### EXERCISE MATERIAL
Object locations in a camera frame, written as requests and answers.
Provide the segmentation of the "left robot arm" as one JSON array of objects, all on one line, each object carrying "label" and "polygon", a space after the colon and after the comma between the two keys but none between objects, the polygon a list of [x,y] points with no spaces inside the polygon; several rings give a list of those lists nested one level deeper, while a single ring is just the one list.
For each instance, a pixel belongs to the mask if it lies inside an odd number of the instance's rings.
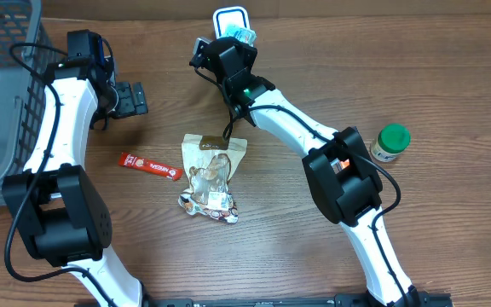
[{"label": "left robot arm", "polygon": [[116,80],[108,41],[90,30],[67,34],[63,59],[44,72],[45,110],[21,174],[3,179],[13,221],[3,260],[18,281],[74,275],[99,306],[147,306],[144,285],[114,251],[107,205],[84,169],[88,134],[98,121],[148,112],[142,86]]}]

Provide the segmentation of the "orange snack packet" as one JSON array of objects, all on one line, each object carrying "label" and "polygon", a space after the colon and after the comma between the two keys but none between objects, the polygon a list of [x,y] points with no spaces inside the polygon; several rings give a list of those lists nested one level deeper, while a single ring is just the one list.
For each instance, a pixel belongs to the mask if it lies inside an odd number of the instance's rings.
[{"label": "orange snack packet", "polygon": [[340,160],[338,162],[338,170],[341,171],[349,166],[349,160]]}]

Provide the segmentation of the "red snack bar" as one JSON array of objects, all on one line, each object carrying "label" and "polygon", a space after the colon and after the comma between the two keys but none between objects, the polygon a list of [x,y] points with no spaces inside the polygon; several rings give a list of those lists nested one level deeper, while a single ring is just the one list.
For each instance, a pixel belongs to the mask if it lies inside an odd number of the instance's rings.
[{"label": "red snack bar", "polygon": [[164,165],[154,160],[146,159],[126,152],[121,153],[118,160],[118,165],[138,171],[144,171],[160,177],[166,177],[172,181],[179,180],[183,174],[183,169]]}]

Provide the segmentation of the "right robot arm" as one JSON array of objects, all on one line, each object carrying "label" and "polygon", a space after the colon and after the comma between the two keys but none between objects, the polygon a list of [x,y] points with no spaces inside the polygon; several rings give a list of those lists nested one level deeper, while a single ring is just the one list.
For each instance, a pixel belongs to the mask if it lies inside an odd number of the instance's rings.
[{"label": "right robot arm", "polygon": [[231,119],[246,119],[284,142],[302,160],[312,199],[323,216],[348,235],[364,271],[371,306],[419,306],[383,217],[381,179],[395,179],[374,163],[358,130],[334,130],[294,107],[266,78],[252,74],[257,49],[236,38],[198,38],[190,66],[212,72]]}]

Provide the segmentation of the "teal tissue packet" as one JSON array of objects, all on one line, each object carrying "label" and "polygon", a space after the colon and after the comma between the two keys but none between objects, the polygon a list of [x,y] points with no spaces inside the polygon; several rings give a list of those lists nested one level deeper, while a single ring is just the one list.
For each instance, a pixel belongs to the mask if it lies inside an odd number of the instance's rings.
[{"label": "teal tissue packet", "polygon": [[250,46],[253,46],[255,40],[257,39],[257,34],[252,29],[233,24],[227,26],[223,36],[236,38],[240,42],[246,43]]}]

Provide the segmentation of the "clear brown snack bag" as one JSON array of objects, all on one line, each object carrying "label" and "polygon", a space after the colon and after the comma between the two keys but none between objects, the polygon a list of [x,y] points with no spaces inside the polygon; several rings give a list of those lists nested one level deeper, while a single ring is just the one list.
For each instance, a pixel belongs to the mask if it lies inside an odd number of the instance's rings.
[{"label": "clear brown snack bag", "polygon": [[182,161],[188,179],[178,204],[190,216],[202,215],[225,223],[238,222],[236,201],[229,182],[246,155],[247,140],[187,134]]}]

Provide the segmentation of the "green lid Knorr jar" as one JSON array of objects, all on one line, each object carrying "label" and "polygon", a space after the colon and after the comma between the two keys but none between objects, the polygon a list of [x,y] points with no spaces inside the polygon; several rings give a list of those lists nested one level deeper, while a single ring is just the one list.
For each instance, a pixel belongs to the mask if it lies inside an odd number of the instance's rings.
[{"label": "green lid Knorr jar", "polygon": [[411,134],[404,125],[389,124],[371,143],[370,153],[380,162],[391,162],[407,149],[410,142]]}]

### PROBLEM TO SOLVE
Output the records exactly, and let none of their pictures appear in the copy.

### PROBLEM SOLUTION
Object locations in a camera frame, written as requests and answers.
Provide the segmentation of the "left robot arm" as one JSON array of objects, all on one line, each object carrying "label" and "polygon", a space after the colon and after the comma between the two keys but none between objects, the polygon a list of [x,y] points with no spaces inside the polygon; several rings give a list of those lists nested one level deeper, while a single ring is just the one list.
For each instance, a pixel belongs to the mask if it lies inside an odd number of the instance's rings.
[{"label": "left robot arm", "polygon": [[116,80],[108,41],[90,30],[67,34],[63,59],[44,72],[45,110],[21,174],[3,179],[13,221],[3,260],[18,281],[74,275],[99,306],[147,306],[144,285],[114,251],[107,205],[84,169],[88,134],[98,121],[148,112],[142,86]]}]

Provide the segmentation of the "orange snack packet" as one JSON array of objects, all on one line, each object carrying "label" and "polygon", a space after the colon and after the comma between the two keys but none between objects, the polygon a list of [x,y] points with no spaces inside the polygon; several rings give a list of those lists nested one level deeper, while a single ring is just the one list.
For each instance, a pixel belongs to the mask if it lies inside an odd number of the instance's rings.
[{"label": "orange snack packet", "polygon": [[340,160],[338,162],[338,170],[341,171],[349,166],[349,160]]}]

Provide the segmentation of the "red snack bar" as one JSON array of objects, all on one line, each object carrying "label" and "polygon", a space after the colon and after the comma between the two keys but none between objects, the polygon a list of [x,y] points with no spaces inside the polygon; several rings give a list of those lists nested one level deeper, while a single ring is just the one list.
For each instance, a pixel belongs to the mask if it lies inside an odd number of the instance's rings.
[{"label": "red snack bar", "polygon": [[164,165],[154,160],[146,159],[126,152],[121,153],[118,160],[118,165],[138,171],[144,171],[160,177],[166,177],[172,181],[179,180],[183,174],[183,169]]}]

Provide the segmentation of the "right robot arm" as one JSON array of objects, all on one line, each object carrying "label" and "polygon", a space after the colon and after the comma between the two keys but none between objects, the polygon a list of [x,y] points with no spaces inside the polygon; several rings give a list of those lists nested one level deeper, while a single ring is just the one list.
For each instance, a pixel belongs to the mask if it lies inside an odd number of the instance's rings.
[{"label": "right robot arm", "polygon": [[231,119],[246,119],[284,142],[302,160],[312,199],[323,216],[348,235],[364,271],[371,306],[419,306],[383,217],[381,179],[395,179],[374,163],[358,130],[334,130],[294,107],[266,78],[252,74],[257,49],[236,38],[198,38],[190,66],[212,72]]}]

Provide the segmentation of the "teal tissue packet" as one JSON array of objects, all on one line, each object carrying "label" and "polygon", a space after the colon and after the comma between the two keys but none between objects, the polygon a list of [x,y] points with no spaces inside the polygon; several rings give a list of those lists nested one level deeper, while a single ring is just the one list.
For each instance, a pixel belongs to the mask if it lies inside an odd number of the instance's rings.
[{"label": "teal tissue packet", "polygon": [[250,46],[253,46],[255,40],[257,39],[257,34],[252,29],[233,24],[227,26],[223,36],[236,38],[240,42],[246,43]]}]

Provide the segmentation of the "clear brown snack bag" as one JSON array of objects, all on one line, each object carrying "label" and "polygon", a space after the colon and after the comma between the two keys but none between objects, the polygon a list of [x,y] points with no spaces inside the polygon; several rings give a list of those lists nested one level deeper, while a single ring is just the one list.
For each instance, a pixel belongs to the mask if it lies inside an odd number of the instance's rings.
[{"label": "clear brown snack bag", "polygon": [[182,161],[188,179],[178,204],[190,216],[202,215],[225,223],[238,222],[236,201],[229,182],[246,155],[247,140],[187,134]]}]

Provide the segmentation of the "green lid Knorr jar" as one JSON array of objects, all on one line, each object carrying "label" and "polygon", a space after the colon and after the comma between the two keys but none between objects, the polygon a list of [x,y] points with no spaces inside the polygon; several rings give a list of those lists nested one level deeper, while a single ring is just the one list.
For each instance, a pixel belongs to the mask if it lies inside an odd number of the instance's rings.
[{"label": "green lid Knorr jar", "polygon": [[411,134],[404,125],[389,124],[371,143],[370,153],[380,162],[391,162],[407,149],[410,142]]}]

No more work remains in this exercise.